WORK ITEM: Using the line that has "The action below" as the starting point, print each line to the end of the material below word for word. Add no other lines.

GIVEN INFORMATION Block Start

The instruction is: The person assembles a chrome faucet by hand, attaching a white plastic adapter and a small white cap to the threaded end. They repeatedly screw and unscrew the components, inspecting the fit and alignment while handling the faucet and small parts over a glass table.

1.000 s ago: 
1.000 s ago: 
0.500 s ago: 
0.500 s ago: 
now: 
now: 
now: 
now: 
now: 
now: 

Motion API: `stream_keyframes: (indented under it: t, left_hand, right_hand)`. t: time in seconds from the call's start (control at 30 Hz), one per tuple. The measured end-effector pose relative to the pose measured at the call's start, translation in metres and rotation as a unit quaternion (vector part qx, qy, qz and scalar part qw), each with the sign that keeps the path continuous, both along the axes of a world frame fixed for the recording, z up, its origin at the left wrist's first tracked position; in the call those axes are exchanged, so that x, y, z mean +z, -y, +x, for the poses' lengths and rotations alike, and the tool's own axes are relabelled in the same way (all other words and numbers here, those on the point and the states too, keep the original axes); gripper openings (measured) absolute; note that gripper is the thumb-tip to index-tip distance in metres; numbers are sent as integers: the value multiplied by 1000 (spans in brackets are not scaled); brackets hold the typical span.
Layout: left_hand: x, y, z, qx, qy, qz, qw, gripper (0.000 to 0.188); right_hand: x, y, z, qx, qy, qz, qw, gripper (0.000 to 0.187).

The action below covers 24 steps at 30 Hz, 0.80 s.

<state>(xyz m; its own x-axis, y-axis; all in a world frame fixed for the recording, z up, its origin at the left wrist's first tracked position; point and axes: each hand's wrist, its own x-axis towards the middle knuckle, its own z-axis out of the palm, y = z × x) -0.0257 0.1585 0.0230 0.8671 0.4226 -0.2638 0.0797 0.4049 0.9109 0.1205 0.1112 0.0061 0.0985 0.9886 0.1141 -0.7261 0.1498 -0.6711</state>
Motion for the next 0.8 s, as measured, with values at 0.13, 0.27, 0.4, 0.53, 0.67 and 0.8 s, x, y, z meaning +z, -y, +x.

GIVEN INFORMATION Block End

EXPECTED ANSWER:
The action below covers 24 steps at 30 Hz, 0.80 s.

<state>(xyz m; its own x-axis, y-axis; all in a world frame fixed for the recording, z up, its origin at the left wrist's first tracked position; point and axes: each hand's wrist, its own x-axis towards the middle knuckle, its own z-axis out of the palm, y = z × x) -0.0257 0.1585 0.0230 0.8671 0.4226 -0.2638 0.0797 0.4049 0.9109 0.1205 0.1112 0.0061 0.0985 0.9886 0.1141 -0.7261 0.1498 -0.6711</state>
Motion for the next 0.8 s, as measured, with values at 0.13, 0.27, 0.4, 0.53, 0.67 and 0.8 s, x, y, z meaning +z, -y, +x.

The exercise requires no additional answer.